By law in Alaska, campaign signs cannot be placed in the right-of-way of state roads. “That right-of-way is really that piece of land that goes parallel with the road,” said Danielle Tessen, Public Information Officer with the Alaska Department of Transportation (DOT).

These signs must be more than 660 feet away from the right-of-way’s edge, and may not be visible from the way being traveled, according to DOT. “Typically you see signs that are placed alongside, and really, signs placed within that right-of-way,’ Tessen explained. “They can create safety risks, and so we encourage people not to put signs there. There are Alaska statutes that prohibit putting signs there,”

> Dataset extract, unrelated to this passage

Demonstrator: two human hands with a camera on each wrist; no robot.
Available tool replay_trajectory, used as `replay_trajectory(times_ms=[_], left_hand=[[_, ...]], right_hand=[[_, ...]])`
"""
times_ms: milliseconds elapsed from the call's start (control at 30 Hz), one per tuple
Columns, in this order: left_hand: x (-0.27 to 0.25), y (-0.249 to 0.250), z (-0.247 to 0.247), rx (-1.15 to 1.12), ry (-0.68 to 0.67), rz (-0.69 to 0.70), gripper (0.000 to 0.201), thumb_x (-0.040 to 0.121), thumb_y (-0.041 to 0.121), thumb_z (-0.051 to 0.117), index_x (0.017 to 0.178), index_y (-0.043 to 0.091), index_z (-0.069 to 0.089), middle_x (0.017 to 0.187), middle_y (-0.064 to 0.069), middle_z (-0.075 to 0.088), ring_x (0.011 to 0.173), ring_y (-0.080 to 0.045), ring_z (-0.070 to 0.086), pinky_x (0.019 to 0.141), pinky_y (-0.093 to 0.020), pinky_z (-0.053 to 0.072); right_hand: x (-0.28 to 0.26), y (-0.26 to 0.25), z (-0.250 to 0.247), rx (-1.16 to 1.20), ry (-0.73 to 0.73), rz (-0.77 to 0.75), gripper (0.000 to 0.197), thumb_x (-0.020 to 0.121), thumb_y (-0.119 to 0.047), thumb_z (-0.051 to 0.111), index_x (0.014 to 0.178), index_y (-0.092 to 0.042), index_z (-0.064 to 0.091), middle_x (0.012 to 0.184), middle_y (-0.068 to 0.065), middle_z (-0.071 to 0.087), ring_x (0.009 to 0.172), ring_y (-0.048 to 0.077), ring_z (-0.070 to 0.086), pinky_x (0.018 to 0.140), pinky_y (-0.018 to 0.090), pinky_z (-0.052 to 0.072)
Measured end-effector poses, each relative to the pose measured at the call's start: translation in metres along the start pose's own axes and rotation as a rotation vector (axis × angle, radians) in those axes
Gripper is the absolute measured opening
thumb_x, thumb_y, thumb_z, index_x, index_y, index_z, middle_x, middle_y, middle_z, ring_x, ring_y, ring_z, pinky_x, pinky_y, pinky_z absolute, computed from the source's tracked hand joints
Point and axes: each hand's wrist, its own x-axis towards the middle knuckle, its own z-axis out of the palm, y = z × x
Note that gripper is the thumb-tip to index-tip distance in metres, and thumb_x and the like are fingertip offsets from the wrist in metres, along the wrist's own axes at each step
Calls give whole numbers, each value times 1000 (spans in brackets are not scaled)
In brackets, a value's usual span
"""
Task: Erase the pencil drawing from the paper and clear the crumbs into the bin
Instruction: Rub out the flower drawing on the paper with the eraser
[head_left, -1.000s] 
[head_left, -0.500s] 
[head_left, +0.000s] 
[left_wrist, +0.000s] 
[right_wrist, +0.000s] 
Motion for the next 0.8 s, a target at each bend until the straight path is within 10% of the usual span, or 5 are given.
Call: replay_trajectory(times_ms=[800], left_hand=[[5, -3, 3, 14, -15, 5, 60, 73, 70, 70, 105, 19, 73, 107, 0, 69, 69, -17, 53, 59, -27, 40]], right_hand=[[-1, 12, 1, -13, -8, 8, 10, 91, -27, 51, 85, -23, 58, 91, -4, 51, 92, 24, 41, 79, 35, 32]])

State roads in the Fairbanks area include the Mitchell and Johansen Expressways, Airport Way and Phillips Field Road. “When we find ourselves in a campaign season, we see an increase in signage,” Tessen continued. “If someone puts their sign somewhere, we typically see another sign going in that same spot, and so those are often on Airport Way, at intersections. But those particular areas, they can block people’s views, they can distract drivers, and really just impair the visibility for folks.”

If a sign is in violation of statute, the department may send a written 30-day notice asking that it be removed.

Tessen said in some cases “we do, as a statewide organization, remove those signs. If there’s a sign that’s seen, you can call the office, and with our limited resources, we do, when available, go out and remove signs.”

The Superior Court in Anchorage, however, ruled in 2018 that signs no larger than 32 square feet can be displayed on private property along these roads, as long as they aren’t in the right-of-way and the owner wasn’t paid to put them up.